George Lea to Los Angeles Times re: Wild Horse Editorial

August 1, 2009

August 1, 2009
Los Angles Times
202 W 1st Street
Los Angeles, CA  90012

Dear Editor:

Your July 27, 2009 editorial entitled "Wild Horse Sense" was well researched, factual, and, more importantly, offered a potential solution to the wild horse dilemma on public lands administered by Bureau of Land Management (BLM). First of all, I would like to compliment you and your editorial staff for weighing in on the wild horse issue that has become an economic and ecological crisis on public lands in the west.  Economic in the sense that in FY 2008 BLM will spend at least $27 million for off-range wild horse holding facilities. Ecologically, if the nearly 30,000 animals out on the range can't be controlled to appropriate management levels, it will be an environmental disaster.  The lead in statement in that editorial, “ The animals are an environmental problem.  Creating refuges for them is the practical, humane solution", parallels a position taken by the Public Lands Foundation and adopted by our Board of Directors in 1999. The Board cited as its number one recommendation to:

      -Establish 10 National Wild Horse and Burro Ranges with clearly defined and fenced boundaries and commit those Ranges primarily to horses and burros.

      -Remove all feral horses and burros from public lands outside those established ranges.

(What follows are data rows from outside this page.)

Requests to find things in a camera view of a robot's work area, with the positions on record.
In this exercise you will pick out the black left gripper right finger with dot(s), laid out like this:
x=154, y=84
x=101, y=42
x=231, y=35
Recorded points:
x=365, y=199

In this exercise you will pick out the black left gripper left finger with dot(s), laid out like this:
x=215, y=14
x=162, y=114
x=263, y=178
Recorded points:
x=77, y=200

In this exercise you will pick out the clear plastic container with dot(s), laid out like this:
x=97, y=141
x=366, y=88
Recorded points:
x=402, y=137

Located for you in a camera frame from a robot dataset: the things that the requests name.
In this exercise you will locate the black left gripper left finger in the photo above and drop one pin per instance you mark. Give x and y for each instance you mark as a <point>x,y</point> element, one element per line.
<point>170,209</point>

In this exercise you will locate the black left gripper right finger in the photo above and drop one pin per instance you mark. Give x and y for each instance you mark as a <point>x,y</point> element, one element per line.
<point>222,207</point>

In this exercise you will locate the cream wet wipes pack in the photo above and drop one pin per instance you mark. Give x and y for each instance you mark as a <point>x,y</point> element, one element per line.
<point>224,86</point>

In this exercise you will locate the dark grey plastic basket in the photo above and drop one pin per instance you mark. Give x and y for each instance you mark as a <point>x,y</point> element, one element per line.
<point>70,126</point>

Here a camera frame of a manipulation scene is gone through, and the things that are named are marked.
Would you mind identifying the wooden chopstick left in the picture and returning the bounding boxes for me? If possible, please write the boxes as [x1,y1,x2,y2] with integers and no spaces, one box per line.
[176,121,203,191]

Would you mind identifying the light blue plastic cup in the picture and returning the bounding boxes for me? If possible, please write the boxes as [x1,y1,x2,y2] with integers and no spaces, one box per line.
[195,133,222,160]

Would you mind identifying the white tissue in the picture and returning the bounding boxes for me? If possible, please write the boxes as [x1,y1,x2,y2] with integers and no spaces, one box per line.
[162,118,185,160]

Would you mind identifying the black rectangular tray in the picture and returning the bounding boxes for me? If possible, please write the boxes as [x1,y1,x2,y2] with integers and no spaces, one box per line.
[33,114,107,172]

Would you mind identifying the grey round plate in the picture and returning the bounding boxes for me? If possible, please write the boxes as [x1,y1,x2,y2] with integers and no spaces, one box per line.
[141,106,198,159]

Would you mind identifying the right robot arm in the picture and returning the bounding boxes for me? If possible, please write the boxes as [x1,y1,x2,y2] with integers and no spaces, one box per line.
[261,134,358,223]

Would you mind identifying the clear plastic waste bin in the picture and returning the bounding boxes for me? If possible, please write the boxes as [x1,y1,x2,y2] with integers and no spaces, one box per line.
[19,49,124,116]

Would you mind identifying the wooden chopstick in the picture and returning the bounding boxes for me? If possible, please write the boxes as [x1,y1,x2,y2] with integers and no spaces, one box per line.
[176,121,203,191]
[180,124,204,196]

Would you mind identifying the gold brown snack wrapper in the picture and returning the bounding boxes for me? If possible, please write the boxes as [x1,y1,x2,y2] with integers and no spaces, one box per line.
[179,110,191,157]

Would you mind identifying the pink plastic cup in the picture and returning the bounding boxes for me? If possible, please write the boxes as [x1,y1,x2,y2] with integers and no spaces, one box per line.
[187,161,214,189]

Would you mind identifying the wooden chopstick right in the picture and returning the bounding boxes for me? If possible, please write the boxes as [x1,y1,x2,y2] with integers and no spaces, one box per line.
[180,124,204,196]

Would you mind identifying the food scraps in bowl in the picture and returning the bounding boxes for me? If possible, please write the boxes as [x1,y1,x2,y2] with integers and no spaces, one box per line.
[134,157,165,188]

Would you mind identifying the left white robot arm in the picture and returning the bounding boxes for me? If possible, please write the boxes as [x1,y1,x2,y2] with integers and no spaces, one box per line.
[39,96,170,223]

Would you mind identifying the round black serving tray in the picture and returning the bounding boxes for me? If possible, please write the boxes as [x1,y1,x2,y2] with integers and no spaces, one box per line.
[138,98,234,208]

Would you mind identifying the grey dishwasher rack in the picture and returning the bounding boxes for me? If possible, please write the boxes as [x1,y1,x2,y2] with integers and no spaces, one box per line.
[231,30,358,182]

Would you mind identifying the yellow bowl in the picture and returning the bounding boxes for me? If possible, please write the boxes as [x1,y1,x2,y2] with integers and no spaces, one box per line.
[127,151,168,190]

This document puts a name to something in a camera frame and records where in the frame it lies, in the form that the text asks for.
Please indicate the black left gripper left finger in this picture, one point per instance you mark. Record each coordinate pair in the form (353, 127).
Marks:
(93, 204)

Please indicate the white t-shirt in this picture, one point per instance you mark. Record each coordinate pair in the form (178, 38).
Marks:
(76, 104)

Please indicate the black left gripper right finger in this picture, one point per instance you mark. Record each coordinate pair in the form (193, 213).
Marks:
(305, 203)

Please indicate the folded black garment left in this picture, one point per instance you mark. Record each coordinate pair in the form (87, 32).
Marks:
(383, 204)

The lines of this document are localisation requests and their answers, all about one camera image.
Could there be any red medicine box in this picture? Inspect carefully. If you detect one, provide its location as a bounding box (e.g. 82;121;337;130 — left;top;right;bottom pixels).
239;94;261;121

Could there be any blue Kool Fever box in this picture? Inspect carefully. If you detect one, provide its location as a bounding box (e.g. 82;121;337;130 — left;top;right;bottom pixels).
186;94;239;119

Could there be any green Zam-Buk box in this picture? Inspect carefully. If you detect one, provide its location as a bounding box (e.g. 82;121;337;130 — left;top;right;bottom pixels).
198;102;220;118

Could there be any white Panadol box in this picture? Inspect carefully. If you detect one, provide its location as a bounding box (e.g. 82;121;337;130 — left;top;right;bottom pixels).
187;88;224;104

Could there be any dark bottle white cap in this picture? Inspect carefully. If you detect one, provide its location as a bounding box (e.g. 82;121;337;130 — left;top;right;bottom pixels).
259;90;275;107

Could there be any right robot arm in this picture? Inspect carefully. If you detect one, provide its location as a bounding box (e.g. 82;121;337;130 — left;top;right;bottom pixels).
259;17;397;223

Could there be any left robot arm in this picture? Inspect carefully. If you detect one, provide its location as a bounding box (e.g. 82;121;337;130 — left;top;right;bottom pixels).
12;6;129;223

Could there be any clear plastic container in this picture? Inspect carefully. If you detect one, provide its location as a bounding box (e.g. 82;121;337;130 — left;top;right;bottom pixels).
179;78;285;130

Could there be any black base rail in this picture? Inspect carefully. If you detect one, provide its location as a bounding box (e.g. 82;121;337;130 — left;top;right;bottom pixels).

      -Manage resident populations on those ranges to maintain the health and desirable genetic characteristics of the horse or burro herd and the condition of their habitat.

      -Provide visitor access and interpretive facilities.

      -Animals in excess of the carrying capacity of the Ranges and those animals gathered from outside the established Ranges would be offered to prospective adopters for a reasonable period and, if not called for, sold to the highest bidder with no restrictions on the future use of the animal.

      -Funds generated would be designated for the administration of the Wild Horse and Burro Program with the excess going to the general fund.

 Perhaps 10 Ranges are too many but a national system of Wild Horse and Burro Ranges is the ultimate answer to bring about proper and sustained management that makes economic and ecological sense-not continued management of 199 Herd Management Areas scattered throughout 10 western states.

The Public Lands Foundation is a non-profit national conservation organization whose members are mainly retired BLM employees. We advocate and work for the retention of the National Public Lands in public hands, professionally and sustainably managed for the responsible common use and enjoyment of the American people.